Optimal nonlinear PID TSK3DCMAC controller based on balancing composite motion optimization for ballbot with external forces

Abstract

This paper proposes an innovative approach to address the challenges of dynamic balance and external disturbances in ballbot systems, overcoming the limitations of conventional Proportional Integral Derivative (PID) controllers and their variants in handling highly nonlinear dynamics and external forces. Traditional PID controllers and their variants often have difficulty adapting to complex, real-time dynamic systems, leading to performance degradation under varying conditions. A nonlinear PID controller-based Takagi–Sugeno–Kang 3D Cerebellar Model Articulation Controller (TSK3DCMAC) is introduced to overcome these shortcomings. The proposed controller is developed utilizing a combination of nonlinear PID control, TSK3DCMAC, and the Balancing Composite Motion Optimization (BCMO) algorithm. The TSK3DCMAC is iteratively trained during the ballbot's motion to ensure the system balance in a very steady and seamless manner.
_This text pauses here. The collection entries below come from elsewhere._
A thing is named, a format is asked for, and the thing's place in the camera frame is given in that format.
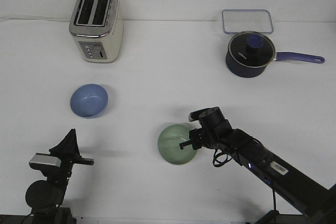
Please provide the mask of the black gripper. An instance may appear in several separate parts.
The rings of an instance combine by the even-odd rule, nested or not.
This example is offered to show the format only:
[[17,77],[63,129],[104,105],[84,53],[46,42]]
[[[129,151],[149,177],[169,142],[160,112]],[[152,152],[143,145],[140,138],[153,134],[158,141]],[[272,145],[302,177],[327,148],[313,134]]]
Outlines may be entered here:
[[94,164],[94,159],[84,158],[80,155],[75,129],[71,129],[64,139],[49,152],[51,156],[60,160],[59,167],[53,168],[50,172],[49,177],[53,179],[69,179],[74,164],[89,166]]
[[180,149],[183,150],[184,147],[191,145],[194,150],[202,147],[224,150],[224,138],[230,135],[233,129],[220,108],[209,108],[208,115],[201,118],[199,123],[201,128],[191,130],[190,140],[180,143]]

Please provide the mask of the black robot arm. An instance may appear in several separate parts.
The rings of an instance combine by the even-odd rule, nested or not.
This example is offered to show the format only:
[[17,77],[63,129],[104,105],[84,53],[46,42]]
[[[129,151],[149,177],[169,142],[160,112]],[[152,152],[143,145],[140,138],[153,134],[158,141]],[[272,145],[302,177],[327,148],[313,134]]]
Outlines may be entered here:
[[32,223],[76,223],[71,209],[62,207],[74,164],[94,164],[92,158],[80,155],[76,130],[71,129],[48,154],[36,153],[29,167],[40,171],[45,180],[33,182],[26,190],[25,200],[31,208]]
[[189,114],[189,121],[199,121],[201,128],[189,132],[191,145],[220,150],[239,165],[246,167],[263,183],[295,207],[298,215],[280,214],[270,210],[258,223],[335,223],[335,187],[326,189],[291,166],[261,142],[240,129],[233,129],[220,108],[205,108]]

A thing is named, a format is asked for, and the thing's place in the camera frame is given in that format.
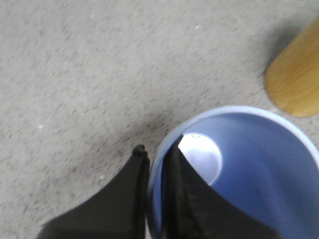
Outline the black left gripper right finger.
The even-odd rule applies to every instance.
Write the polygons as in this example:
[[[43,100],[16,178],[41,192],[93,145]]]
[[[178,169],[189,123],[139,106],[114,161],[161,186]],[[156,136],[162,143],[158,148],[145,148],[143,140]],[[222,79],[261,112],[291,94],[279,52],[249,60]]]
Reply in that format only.
[[[167,151],[161,171],[162,233],[168,239],[279,239],[273,228],[230,204],[193,169],[178,148]]]

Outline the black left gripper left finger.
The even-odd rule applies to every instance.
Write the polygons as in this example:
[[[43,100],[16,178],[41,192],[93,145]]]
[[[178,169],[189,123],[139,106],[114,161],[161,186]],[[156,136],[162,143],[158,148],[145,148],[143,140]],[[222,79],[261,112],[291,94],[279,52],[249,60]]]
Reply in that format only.
[[[120,172],[98,193],[48,221],[39,239],[143,239],[150,160],[137,145]]]

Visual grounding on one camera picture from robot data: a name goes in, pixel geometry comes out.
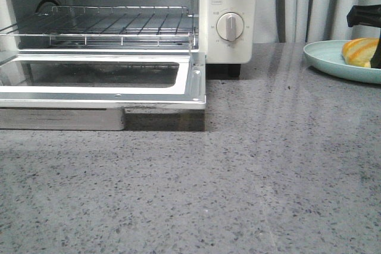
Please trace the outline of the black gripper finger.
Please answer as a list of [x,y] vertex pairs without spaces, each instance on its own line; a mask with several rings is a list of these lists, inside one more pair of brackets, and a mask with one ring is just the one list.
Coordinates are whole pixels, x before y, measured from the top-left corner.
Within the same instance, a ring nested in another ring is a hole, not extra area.
[[346,20],[349,27],[364,25],[380,27],[381,5],[354,5]]
[[379,36],[379,41],[375,50],[373,57],[370,60],[371,68],[381,68],[381,36]]

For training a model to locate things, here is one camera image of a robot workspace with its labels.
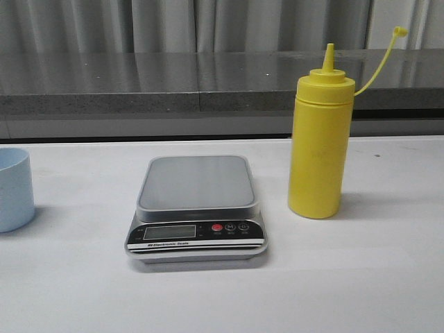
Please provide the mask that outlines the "yellow squeeze bottle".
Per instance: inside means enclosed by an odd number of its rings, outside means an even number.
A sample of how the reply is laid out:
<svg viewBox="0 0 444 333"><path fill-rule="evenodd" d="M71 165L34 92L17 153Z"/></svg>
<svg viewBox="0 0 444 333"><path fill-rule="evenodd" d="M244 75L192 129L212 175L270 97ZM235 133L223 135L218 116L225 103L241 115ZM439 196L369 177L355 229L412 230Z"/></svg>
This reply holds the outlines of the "yellow squeeze bottle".
<svg viewBox="0 0 444 333"><path fill-rule="evenodd" d="M361 89L335 68L333 43L327 44L322 67L299 78L288 190L288 205L296 214L326 219L338 212L355 97L373 83L396 40L407 34L401 26L393 29L384 57Z"/></svg>

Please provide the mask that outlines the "light blue plastic cup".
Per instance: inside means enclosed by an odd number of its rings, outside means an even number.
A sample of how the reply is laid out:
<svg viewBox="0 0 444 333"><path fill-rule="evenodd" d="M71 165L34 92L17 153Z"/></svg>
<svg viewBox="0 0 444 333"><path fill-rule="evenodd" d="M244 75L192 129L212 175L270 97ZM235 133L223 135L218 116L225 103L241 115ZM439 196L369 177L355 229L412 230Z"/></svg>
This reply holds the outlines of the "light blue plastic cup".
<svg viewBox="0 0 444 333"><path fill-rule="evenodd" d="M29 153L20 148L1 149L1 233L29 223L35 216Z"/></svg>

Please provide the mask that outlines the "silver electronic kitchen scale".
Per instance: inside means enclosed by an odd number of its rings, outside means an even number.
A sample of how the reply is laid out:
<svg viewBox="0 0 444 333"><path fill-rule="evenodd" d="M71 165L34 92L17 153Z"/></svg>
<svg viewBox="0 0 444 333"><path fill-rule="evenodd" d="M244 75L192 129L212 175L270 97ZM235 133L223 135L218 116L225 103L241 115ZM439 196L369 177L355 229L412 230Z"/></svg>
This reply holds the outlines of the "silver electronic kitchen scale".
<svg viewBox="0 0 444 333"><path fill-rule="evenodd" d="M126 253L144 263L250 259L268 247L247 159L152 159L136 202Z"/></svg>

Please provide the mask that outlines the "grey stone counter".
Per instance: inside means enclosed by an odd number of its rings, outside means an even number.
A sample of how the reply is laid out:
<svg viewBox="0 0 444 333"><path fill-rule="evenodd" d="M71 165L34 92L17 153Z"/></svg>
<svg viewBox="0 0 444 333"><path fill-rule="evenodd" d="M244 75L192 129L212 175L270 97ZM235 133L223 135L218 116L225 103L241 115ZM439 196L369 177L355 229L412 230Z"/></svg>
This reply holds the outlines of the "grey stone counter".
<svg viewBox="0 0 444 333"><path fill-rule="evenodd" d="M1 142L289 137L323 51L1 55ZM394 50L352 136L443 135L443 50Z"/></svg>

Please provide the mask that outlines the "grey curtain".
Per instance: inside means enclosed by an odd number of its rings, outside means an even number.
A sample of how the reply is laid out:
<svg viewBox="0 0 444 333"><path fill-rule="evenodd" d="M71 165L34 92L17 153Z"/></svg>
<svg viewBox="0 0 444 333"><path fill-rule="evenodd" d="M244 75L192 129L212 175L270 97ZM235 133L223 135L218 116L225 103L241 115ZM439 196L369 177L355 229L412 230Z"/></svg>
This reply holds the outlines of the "grey curtain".
<svg viewBox="0 0 444 333"><path fill-rule="evenodd" d="M442 1L2 1L2 53L443 47Z"/></svg>
Furthermore, the BCMO algorithm is utilized to obtain the optimal gains for precisely modeling the system. The stability of NPID-TSK3DCMAC law is analyzed using the Lyapunov technique. The simulation and experimental results highlight the effectiveness of the NPID-TSK3DCMAC controller. Without external force, it reduces the mean squared error (MSE) by 45.84 % and 99.87 % and the mean absolute error (MAE) by 25.68 % and 63.91 % compared to the PID and NPID controllers, respectively. With external force, it further surpasses the NPID controller by 64.94 % in MSE and 17.67 % in MAE, demonstrating its robustness and precision under varying conditions. Simulation and experiment results reveal that the proposed approach has robustness and effectively regulates the motion of the ballbot system despite external disturbances. This indicates a promising solution for applications requiring precise/agile motion control and stability under varying external conditions.